CP: SEBI is rightly worried about the rapid proliferation in usage of algorithms. We expect the regulators to come out with a more comprehensive risk management framework. In my view, HFT will form a significant part of trading in India in future. How and when this will happen and what will trigger this is anybody’s guess. While technologically we will be, or possibly already are ready, there will need to be changes in regulations to support HFT in India. As you are aware, foreign institutional investors today have to give and take delivery of each trade that they do on the exchanges and intra-day netting off is not permissible, which clearly is not supportive of the HFT philosophy.
What are the challenges of using algos on multiple exchanges in India? Is this kind of arbitrage or Smart Order Routing technology going to take off?

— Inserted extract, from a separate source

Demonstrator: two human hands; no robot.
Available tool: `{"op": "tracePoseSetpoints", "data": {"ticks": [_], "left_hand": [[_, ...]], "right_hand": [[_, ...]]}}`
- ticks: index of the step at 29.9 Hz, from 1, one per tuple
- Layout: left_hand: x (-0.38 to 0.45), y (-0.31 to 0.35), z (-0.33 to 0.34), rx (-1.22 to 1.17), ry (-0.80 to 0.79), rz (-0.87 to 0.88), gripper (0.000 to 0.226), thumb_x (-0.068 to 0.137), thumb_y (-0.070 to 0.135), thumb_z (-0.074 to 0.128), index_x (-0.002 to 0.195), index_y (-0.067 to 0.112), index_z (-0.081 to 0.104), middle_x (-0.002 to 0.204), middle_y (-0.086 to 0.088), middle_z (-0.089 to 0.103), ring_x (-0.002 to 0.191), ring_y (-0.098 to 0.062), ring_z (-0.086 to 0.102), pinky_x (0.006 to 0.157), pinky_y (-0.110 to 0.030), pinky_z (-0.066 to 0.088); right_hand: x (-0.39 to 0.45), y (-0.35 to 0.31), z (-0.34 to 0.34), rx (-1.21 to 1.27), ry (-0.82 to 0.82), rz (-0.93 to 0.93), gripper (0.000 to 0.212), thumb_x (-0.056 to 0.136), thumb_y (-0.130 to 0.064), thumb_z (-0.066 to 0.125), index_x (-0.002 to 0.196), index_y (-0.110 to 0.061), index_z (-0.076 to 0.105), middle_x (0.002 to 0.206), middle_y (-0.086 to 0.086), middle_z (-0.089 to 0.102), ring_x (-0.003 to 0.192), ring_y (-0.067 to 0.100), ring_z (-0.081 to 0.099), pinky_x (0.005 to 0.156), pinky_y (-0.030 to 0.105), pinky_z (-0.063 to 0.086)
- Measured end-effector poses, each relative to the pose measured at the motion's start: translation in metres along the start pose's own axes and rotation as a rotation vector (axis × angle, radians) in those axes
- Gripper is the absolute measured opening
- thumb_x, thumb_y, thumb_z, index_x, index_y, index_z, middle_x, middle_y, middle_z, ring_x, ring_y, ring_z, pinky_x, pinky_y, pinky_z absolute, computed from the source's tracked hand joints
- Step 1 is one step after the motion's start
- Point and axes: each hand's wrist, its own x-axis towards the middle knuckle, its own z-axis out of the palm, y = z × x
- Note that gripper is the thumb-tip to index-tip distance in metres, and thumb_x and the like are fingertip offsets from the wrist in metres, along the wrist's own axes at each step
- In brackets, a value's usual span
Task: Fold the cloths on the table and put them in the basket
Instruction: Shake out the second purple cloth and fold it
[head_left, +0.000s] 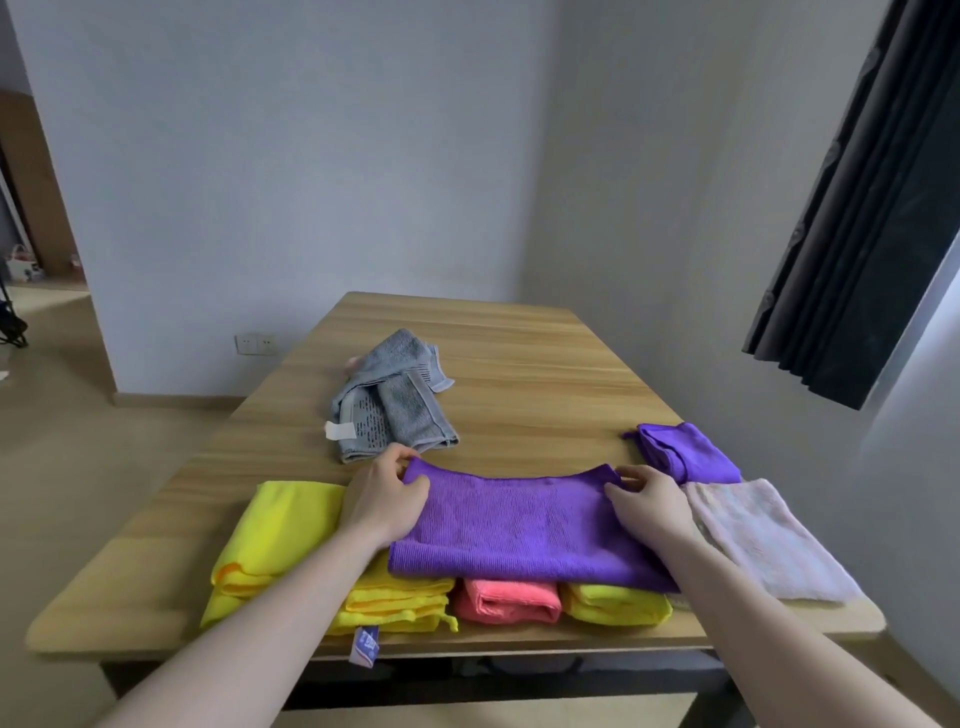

SR: If we get far larger volumes on BSE, which they are working very hard towards, we will see an explosive growth in Smart Order Routing (SOR). But the exchanges will have to allow not only SOR , but also allow for using market data feeds, so that more sophisticated algos can be run for valuing futures as well as options. I believe that it will lead to higher volumes on both exchanges, but rather more for the larger player than the smaller player.
VR: The biggest challenge we are facing is that respective exchanges have not opened their APIs to each other, so different algos need to be run for the exchanges and the same algo does not work across the exchanges. Eventually they will have to open their APIs and SOR will pick up.
RD: Prior to defining challenges with respect to SOR in India, perhaps it will be better to put this technology into perspective vis-à-vis developed markets. The trading landscape in these markets is significantly different from India due to the presence of dark pools and ECNs over and above the exchange platforms. The total number of such liquidity pools, which at times runs into doubledigits, makes efficient trading across venues a colossal task.
SOR consists of advanced quantitative techniques backed by sophisticated technologies for optimizing volumes, price impact, speed and trading costs across all possible venues. In India, the landscape is straightforward: there are two major exchanges and only lit-liquidity which makes the work of decision support systems relatively straightforward. While business objectives are simpler in India, the initial implementation will face challenges from a technology standpoint. Reconciliation of varied native formats for market broadcast and permissible order types across exchanges will be at the fore. Inter exchange arbitrage will also have to deal with dissimilar latency across venues due to their geographical separation. Notwithstanding the constraints, SOR does move the market microstructure towards efficiency and therefore will experience wider acceptance from the market community over the next few years as brokers, exchanges and vendors move up the learning curve.
SA: Algorithms were basically sell-side tools and thanks to new technology, they are now available to the buy-side as well. So to successfully use algorithms, the buy-side has to acquire and adapt sell-side skills as well.
CP: This is related to challenges of market microstructure, margining requirements, clearing and settlement challenges and transaction charges in India. While SOR is in place, my belief is it has yet to take off in a big way thanks to the above mentioned limitations. But I am sure that this will pick up as we go ahead as people in market are definitely looking at alpha. If they see returns in these strategies then challenges will also get addressed for sure.
What are the tax and fee implications for HFT in India? For exchanges and brokers?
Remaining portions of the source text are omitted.